## EXERCISE AIM:
Whenever a line in the entries includes the word "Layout", copy that line out.
━━ PROVIDED DATA
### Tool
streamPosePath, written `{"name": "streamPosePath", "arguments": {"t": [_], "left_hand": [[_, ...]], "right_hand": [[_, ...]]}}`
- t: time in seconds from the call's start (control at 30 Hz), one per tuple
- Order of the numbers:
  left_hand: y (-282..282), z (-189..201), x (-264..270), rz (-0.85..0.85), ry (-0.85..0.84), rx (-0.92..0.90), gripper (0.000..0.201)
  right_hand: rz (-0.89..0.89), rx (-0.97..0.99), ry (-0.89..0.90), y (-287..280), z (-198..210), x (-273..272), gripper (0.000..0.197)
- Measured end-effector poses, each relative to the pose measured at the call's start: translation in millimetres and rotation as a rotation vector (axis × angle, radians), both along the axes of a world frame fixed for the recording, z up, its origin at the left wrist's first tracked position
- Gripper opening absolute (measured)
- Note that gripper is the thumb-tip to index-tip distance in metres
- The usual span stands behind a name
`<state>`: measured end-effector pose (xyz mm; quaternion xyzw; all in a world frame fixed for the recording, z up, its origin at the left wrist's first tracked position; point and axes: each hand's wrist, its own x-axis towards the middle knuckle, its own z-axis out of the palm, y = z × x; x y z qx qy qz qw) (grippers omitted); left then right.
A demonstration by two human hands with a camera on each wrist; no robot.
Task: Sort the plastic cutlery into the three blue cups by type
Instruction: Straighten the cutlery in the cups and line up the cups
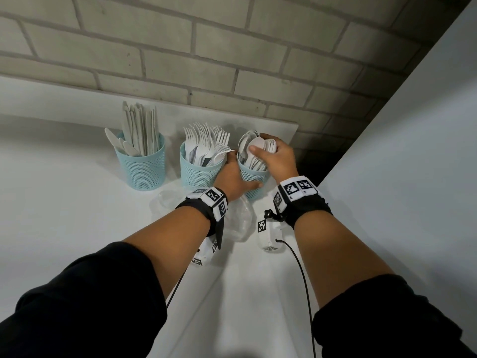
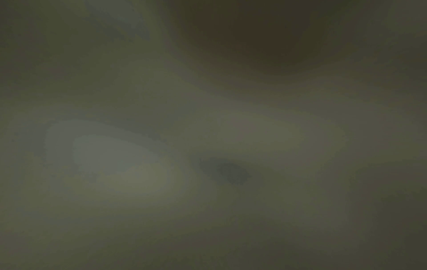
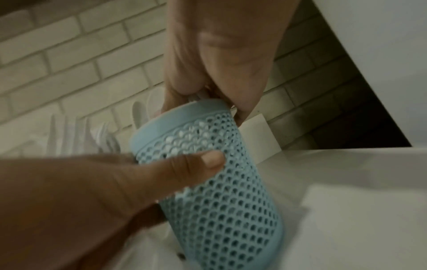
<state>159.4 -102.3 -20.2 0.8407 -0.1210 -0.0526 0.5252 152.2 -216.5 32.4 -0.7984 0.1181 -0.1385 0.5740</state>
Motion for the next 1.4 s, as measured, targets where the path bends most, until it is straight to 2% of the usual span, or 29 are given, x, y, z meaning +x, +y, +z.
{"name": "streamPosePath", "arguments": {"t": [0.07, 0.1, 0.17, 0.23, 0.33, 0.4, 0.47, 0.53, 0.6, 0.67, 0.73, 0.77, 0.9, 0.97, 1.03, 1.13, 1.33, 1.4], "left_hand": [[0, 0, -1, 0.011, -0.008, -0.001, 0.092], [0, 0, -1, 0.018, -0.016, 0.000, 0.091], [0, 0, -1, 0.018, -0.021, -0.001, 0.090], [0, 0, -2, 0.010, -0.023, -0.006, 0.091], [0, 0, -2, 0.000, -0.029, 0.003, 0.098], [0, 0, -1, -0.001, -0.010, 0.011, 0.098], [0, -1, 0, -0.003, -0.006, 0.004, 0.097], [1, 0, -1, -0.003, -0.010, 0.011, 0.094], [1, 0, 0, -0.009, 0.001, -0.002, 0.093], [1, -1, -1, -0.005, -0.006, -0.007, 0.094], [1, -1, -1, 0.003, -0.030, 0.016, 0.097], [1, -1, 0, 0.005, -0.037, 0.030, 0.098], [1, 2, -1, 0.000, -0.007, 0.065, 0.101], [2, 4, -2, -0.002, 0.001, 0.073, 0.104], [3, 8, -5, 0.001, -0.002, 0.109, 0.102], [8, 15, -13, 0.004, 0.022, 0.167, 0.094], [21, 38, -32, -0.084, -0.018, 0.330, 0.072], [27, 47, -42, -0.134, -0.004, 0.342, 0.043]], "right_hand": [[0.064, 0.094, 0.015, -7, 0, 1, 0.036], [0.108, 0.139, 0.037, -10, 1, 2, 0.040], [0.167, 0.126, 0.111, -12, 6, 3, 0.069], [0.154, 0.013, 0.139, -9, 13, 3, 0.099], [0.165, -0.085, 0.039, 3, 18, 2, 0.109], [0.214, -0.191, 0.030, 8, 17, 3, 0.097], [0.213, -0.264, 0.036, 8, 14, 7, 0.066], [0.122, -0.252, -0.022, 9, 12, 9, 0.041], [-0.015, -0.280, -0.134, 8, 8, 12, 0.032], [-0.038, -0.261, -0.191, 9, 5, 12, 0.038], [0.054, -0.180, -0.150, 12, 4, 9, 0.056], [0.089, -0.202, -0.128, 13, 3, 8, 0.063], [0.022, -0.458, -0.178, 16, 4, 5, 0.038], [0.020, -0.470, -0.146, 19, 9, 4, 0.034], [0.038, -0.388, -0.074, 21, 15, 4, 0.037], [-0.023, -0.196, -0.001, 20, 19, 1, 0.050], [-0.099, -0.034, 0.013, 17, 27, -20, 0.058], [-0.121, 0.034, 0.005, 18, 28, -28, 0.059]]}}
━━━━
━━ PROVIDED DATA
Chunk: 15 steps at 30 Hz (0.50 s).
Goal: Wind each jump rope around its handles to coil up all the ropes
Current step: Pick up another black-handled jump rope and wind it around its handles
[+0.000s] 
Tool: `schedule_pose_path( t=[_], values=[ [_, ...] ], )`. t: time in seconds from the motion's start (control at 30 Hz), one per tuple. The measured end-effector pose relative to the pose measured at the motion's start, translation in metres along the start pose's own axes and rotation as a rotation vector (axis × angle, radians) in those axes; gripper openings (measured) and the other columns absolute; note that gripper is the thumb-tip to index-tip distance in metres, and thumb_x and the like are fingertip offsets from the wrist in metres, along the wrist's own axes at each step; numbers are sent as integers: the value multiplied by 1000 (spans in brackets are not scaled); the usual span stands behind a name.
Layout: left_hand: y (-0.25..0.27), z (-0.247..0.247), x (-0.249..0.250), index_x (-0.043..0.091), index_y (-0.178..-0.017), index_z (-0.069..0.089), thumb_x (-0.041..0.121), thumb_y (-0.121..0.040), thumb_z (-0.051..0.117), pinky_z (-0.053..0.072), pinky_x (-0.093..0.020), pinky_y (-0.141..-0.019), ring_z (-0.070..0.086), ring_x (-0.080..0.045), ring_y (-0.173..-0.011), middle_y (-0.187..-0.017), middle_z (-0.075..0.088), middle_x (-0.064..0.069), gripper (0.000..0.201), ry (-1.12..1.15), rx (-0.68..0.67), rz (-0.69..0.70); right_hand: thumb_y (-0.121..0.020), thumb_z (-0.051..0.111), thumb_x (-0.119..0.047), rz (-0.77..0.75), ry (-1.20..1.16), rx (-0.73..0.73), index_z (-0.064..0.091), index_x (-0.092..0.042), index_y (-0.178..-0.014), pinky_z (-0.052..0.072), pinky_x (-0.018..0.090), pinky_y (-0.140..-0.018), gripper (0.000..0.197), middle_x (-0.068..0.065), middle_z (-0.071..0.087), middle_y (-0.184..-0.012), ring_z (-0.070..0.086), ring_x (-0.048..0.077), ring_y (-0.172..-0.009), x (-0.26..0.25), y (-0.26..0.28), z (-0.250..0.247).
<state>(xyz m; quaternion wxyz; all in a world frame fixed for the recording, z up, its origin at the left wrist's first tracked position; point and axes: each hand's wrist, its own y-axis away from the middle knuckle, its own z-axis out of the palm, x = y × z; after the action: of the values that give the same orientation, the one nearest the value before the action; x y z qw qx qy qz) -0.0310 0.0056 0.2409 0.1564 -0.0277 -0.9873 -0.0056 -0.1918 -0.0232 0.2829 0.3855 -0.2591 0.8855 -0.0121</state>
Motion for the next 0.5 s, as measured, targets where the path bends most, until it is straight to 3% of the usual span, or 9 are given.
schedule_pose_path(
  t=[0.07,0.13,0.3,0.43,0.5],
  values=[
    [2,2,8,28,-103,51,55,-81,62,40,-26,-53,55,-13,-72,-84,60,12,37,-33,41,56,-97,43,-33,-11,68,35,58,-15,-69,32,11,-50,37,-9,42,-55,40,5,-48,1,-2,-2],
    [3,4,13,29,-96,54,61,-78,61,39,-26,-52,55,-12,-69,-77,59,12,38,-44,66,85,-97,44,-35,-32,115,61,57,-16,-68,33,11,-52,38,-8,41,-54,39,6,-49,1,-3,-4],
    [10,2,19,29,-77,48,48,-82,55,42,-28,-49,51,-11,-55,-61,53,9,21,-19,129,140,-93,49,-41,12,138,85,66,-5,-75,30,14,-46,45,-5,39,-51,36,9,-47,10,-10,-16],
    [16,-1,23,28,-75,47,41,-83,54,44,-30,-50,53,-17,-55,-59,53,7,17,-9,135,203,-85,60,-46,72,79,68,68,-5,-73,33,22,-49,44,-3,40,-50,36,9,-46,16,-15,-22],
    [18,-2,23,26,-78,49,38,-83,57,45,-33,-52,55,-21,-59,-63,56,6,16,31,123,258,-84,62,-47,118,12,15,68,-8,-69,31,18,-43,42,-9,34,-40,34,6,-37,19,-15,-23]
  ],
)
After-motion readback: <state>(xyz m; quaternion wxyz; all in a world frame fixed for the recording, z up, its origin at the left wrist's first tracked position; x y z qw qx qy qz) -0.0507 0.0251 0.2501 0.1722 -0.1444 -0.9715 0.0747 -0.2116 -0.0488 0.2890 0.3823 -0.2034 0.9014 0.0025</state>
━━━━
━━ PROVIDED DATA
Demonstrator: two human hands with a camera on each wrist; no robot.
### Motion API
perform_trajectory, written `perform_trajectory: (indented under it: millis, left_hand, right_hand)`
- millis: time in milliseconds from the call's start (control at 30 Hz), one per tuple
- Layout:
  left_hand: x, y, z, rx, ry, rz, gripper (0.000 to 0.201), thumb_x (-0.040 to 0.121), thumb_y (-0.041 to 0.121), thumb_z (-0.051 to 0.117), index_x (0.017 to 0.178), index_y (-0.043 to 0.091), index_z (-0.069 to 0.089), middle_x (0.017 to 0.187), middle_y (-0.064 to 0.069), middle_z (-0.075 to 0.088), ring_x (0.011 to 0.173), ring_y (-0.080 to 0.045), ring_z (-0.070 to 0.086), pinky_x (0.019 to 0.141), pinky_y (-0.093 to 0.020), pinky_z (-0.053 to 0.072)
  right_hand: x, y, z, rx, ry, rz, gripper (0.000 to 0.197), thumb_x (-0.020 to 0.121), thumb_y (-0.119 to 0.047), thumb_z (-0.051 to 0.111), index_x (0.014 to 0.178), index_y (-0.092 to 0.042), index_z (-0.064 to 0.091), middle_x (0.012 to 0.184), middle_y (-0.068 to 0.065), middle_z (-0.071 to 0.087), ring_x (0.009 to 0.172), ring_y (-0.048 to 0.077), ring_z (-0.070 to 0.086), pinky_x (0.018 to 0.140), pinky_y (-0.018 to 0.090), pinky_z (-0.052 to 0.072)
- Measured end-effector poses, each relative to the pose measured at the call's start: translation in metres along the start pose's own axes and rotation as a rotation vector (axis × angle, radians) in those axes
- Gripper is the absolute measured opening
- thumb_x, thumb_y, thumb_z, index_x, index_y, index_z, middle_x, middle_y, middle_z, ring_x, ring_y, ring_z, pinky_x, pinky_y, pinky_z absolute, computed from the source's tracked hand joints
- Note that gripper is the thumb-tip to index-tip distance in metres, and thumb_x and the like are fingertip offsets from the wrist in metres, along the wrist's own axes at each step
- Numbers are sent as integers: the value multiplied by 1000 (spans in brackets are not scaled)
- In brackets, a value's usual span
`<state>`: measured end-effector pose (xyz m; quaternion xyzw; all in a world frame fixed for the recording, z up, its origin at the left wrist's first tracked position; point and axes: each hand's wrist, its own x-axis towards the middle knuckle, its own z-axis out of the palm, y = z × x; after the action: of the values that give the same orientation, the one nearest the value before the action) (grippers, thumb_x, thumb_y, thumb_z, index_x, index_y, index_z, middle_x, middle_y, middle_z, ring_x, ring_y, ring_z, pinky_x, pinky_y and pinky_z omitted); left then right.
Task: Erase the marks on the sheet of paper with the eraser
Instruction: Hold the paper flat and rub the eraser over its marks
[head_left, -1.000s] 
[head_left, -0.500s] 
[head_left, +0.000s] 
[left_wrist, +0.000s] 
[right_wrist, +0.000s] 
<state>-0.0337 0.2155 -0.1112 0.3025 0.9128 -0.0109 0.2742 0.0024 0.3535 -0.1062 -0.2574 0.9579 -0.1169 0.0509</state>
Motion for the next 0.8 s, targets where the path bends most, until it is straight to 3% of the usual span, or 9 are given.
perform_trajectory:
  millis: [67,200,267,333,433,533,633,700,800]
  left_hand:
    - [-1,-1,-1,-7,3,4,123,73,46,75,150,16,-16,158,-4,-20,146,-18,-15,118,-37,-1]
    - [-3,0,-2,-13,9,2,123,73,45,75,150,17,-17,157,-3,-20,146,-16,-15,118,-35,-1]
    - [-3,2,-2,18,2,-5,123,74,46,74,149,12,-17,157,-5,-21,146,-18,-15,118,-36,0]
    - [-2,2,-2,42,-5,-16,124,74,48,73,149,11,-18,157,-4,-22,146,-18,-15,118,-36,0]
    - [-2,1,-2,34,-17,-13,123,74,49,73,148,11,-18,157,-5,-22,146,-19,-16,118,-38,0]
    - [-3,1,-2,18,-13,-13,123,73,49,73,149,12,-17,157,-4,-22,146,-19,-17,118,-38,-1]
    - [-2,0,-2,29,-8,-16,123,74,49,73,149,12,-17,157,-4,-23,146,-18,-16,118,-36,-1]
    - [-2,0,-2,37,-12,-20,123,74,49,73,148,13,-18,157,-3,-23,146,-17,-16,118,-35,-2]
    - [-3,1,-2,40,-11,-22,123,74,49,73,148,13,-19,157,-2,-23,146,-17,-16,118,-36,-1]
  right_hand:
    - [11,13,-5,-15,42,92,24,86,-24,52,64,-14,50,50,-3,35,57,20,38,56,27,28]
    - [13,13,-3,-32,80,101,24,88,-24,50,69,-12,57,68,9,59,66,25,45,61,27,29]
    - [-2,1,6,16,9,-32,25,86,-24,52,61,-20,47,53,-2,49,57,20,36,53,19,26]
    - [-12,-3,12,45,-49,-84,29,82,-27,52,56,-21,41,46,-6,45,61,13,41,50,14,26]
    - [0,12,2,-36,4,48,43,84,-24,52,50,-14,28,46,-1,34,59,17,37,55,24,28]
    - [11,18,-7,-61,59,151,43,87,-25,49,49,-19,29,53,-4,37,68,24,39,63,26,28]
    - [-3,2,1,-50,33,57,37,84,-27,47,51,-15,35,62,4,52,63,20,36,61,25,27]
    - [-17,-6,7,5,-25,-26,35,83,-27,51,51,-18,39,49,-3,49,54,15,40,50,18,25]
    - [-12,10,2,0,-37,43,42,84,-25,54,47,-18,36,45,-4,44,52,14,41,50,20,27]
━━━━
## TASK SOLUTION:
Layout: left_hand: y (-0.25..0.27), z (-0.247..0.247), x (-0.249..0.250), index_x (-0.043..0.091), index_y (-0.178..-0.017), index_z (-0.069..0.089), thumb_x (-0.041..0.121), thumb_y (-0.121..0.040), thumb_z (-0.051..0.117), pinky_z (-0.053..0.072), pinky_x (-0.093..0.020), pinky_y (-0.141..-0.019), ring_z (-0.070..0.086), ring_x (-0.080..0.045), ring_y (-0.173..-0.011), middle_y (-0.187..-0.017), middle_z (-0.075..0.088), middle_x (-0.064..0.069), gripper (0.000..0.201), ry (-1.12..1.15), rx (-0.68..0.67), rz (-0.69..0.70); right_hand: thumb_y (-0.121..0.020), thumb_z (-0.051..0.111), thumb_x (-0.119..0.047), rz (-0.77..0.75), ry (-1.20..1.16), rx (-0.73..0.73), index_z (-0.064..0.091), index_x (-0.092..0.042), index_y (-0.178..-0.014), pinky_z (-0.052..0.072), pinky_x (-0.018..0.090), pinky_y (-0.140..-0.018), gripper (0.000..0.197), middle_x (-0.068..0.065), middle_z (-0.071..0.087), middle_y (-0.184..-0.012), ring_z (-0.070..0.086), ring_x (-0.048..0.077), ring_y (-0.172..-0.009), x (-0.26..0.25), y (-0.26..0.28), z (-0.250..0.247).
- Layout:

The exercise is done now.